> [Your goal] Somewhere below are a line with "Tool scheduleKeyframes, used" and a later line with "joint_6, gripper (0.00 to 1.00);". Output exactly those lines and all lines between them.

> [Listed entries]
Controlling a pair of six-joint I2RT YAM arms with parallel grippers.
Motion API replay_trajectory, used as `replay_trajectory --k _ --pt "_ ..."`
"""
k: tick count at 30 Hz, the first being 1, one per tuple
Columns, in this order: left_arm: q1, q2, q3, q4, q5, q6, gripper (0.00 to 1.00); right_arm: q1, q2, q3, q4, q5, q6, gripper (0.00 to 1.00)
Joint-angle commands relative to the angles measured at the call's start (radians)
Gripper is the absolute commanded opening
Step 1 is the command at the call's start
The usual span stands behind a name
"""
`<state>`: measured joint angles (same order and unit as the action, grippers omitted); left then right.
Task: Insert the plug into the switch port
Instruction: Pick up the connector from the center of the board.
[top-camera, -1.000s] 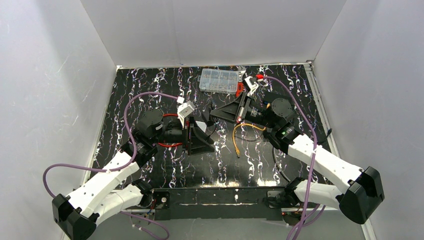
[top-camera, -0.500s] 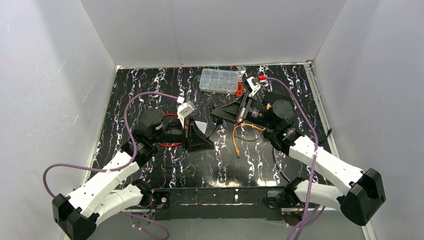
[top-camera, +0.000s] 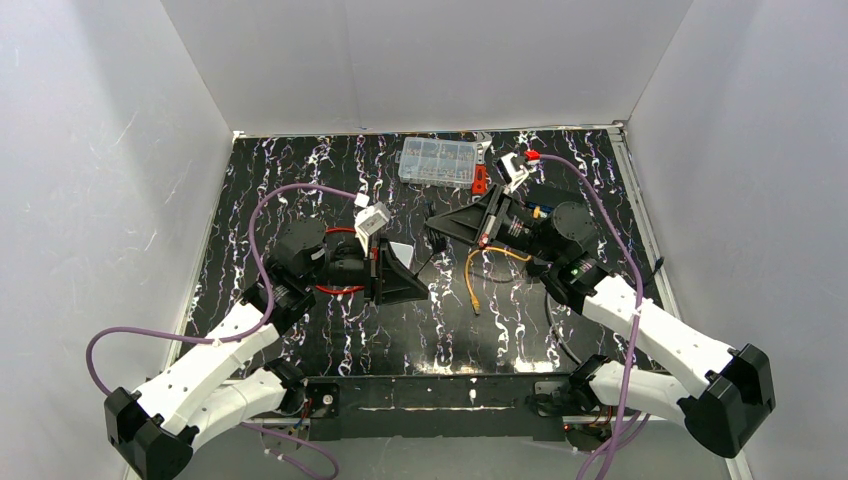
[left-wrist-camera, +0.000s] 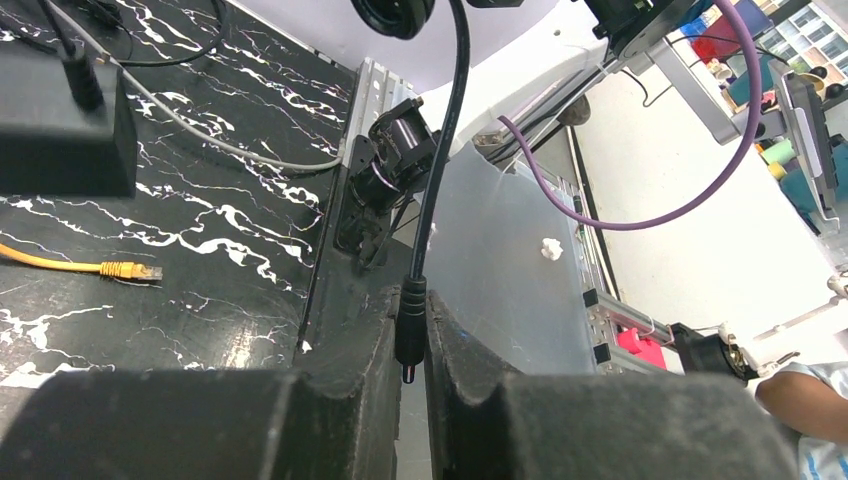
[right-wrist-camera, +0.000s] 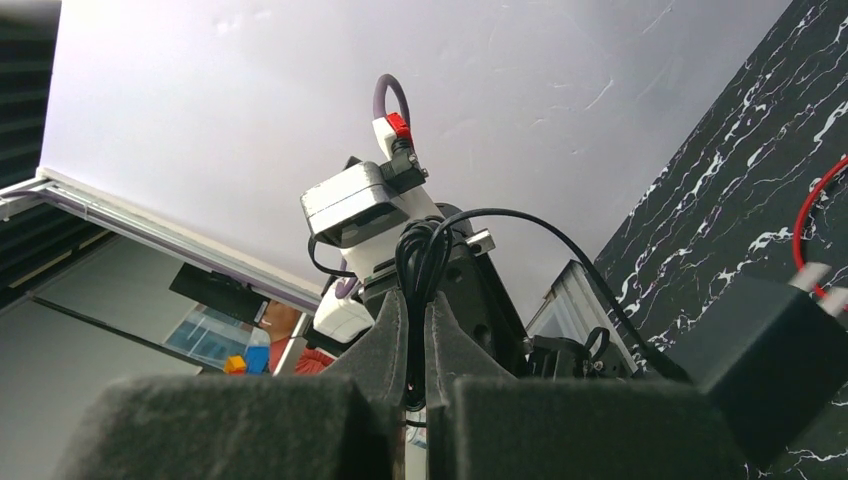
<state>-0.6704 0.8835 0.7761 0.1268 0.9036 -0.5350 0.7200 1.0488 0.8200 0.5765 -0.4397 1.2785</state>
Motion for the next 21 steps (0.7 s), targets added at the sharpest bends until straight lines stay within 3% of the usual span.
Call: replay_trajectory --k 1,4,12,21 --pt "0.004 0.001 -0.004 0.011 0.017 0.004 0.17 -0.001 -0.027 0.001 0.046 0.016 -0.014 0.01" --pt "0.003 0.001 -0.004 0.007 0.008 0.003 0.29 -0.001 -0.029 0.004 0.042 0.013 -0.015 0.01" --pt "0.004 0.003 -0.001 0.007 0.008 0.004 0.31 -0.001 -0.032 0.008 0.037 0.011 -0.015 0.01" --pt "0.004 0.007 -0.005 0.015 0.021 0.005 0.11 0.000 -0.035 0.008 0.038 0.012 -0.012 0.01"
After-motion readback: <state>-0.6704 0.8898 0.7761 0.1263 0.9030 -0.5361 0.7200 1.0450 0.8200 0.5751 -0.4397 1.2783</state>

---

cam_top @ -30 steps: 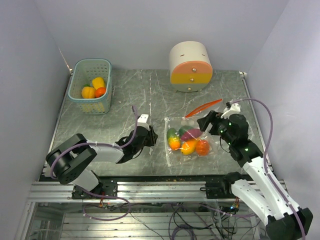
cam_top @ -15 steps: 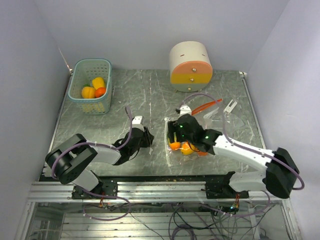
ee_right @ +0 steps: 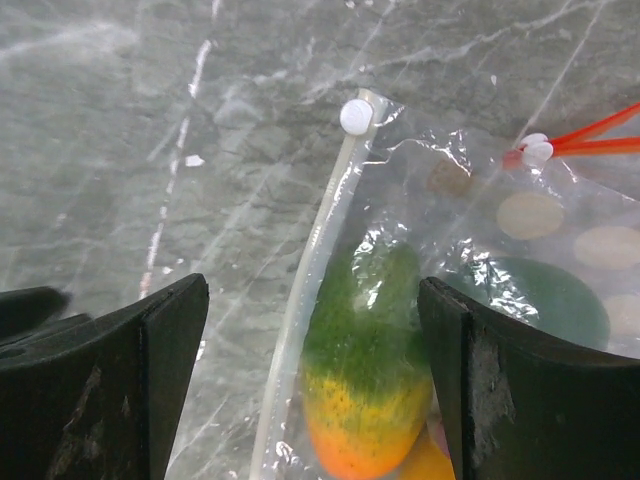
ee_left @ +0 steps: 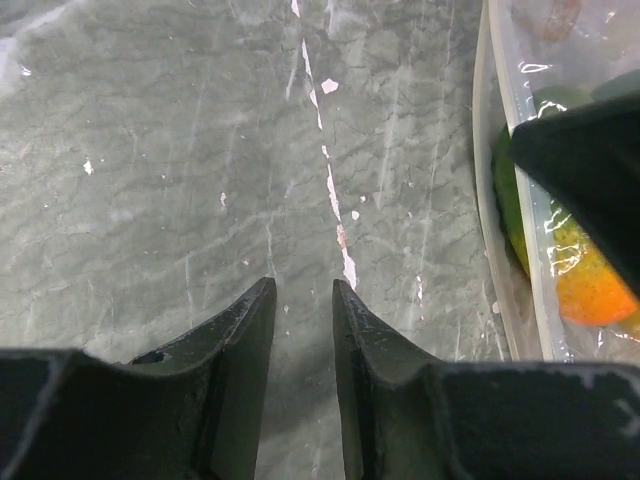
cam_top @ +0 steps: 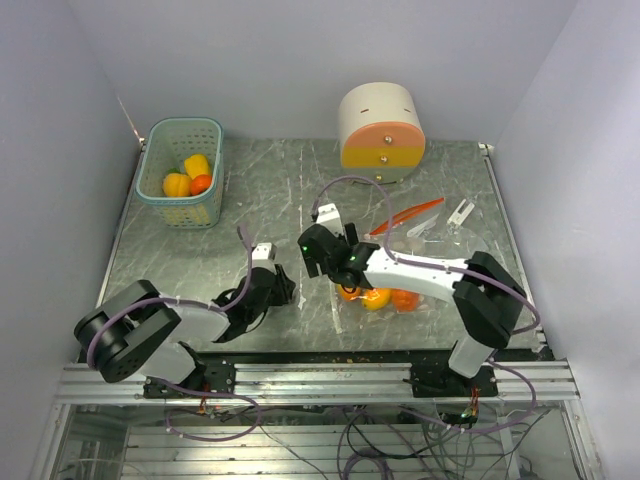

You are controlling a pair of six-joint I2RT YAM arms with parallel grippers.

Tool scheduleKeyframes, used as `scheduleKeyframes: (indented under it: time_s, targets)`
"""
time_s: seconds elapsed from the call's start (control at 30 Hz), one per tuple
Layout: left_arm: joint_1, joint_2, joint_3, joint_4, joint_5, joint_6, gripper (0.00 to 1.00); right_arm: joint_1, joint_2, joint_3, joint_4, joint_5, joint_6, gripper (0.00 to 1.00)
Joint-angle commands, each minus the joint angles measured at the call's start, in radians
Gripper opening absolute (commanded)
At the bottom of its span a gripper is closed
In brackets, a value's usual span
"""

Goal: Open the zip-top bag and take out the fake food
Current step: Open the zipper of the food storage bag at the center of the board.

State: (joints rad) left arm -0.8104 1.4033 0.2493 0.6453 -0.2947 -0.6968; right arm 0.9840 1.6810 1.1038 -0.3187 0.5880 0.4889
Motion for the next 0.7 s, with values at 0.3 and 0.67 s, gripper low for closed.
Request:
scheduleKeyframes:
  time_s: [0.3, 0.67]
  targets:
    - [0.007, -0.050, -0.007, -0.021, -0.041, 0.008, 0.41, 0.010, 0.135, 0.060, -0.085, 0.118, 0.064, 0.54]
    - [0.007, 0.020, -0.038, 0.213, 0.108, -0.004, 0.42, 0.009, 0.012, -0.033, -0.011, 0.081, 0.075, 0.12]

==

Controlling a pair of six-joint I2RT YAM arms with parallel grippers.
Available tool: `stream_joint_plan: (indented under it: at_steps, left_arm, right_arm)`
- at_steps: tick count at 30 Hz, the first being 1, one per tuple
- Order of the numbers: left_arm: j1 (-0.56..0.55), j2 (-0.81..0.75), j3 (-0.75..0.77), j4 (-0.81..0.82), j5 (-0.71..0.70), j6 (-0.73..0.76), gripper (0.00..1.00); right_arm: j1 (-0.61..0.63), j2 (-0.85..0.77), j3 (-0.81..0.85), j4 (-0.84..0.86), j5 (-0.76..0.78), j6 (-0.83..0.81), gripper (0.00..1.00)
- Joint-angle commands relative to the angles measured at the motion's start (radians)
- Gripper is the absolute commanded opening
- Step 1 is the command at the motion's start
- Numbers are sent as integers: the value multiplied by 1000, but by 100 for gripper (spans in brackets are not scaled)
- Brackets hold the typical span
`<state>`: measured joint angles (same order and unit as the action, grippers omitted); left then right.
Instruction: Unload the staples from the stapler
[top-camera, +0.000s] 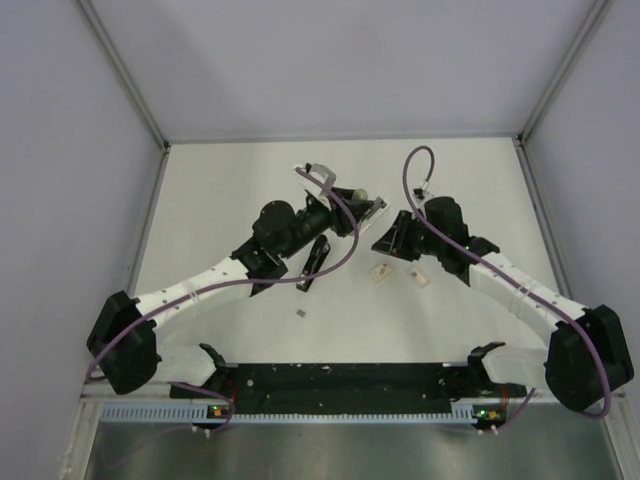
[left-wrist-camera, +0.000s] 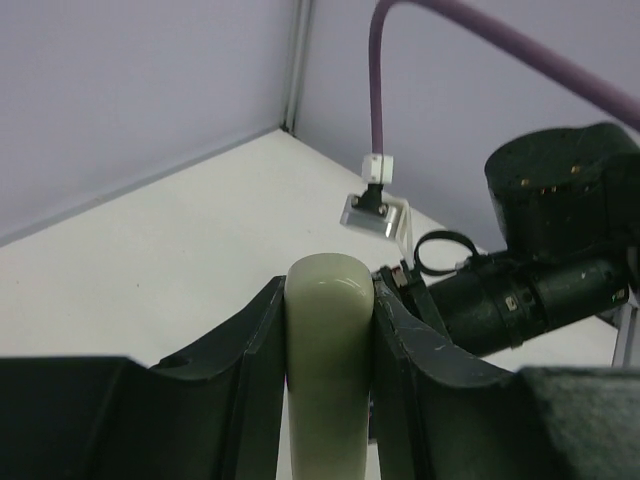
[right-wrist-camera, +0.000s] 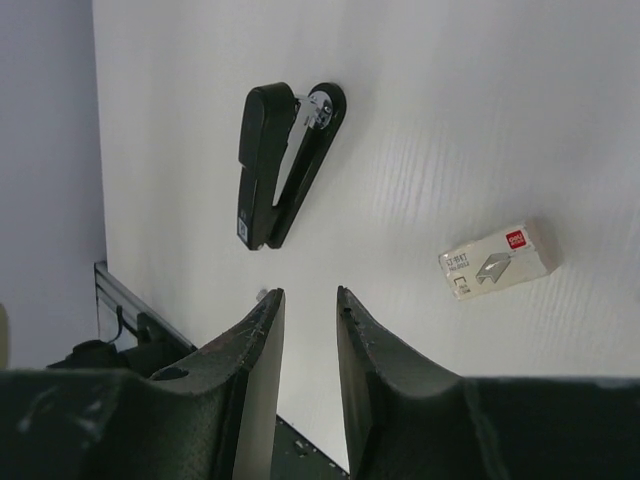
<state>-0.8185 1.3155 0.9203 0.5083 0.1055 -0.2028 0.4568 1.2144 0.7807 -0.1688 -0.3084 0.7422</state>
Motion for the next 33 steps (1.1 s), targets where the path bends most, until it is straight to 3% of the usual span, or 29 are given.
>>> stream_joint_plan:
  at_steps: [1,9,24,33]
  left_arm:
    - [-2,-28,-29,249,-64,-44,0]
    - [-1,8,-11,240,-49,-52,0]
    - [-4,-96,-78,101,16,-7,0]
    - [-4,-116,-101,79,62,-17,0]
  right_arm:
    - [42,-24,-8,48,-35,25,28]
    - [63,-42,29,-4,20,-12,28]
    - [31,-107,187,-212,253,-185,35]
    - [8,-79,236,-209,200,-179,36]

> [The completed task]
Tool scheduleKeyframes, used as `scheduleKeyframes: (indented under it: time_s, targets)`
"""
time_s: seconds elapsed from the call's start (control at 30 Hz), one per tuple
Layout: left_arm: joint_1, joint_2, joint_3, joint_4, joint_5, joint_6, gripper (0.00 to 1.00); right_arm: joint_1, joint_2, joint_3, joint_4, joint_5, joint_6, gripper (0.00 to 1.00)

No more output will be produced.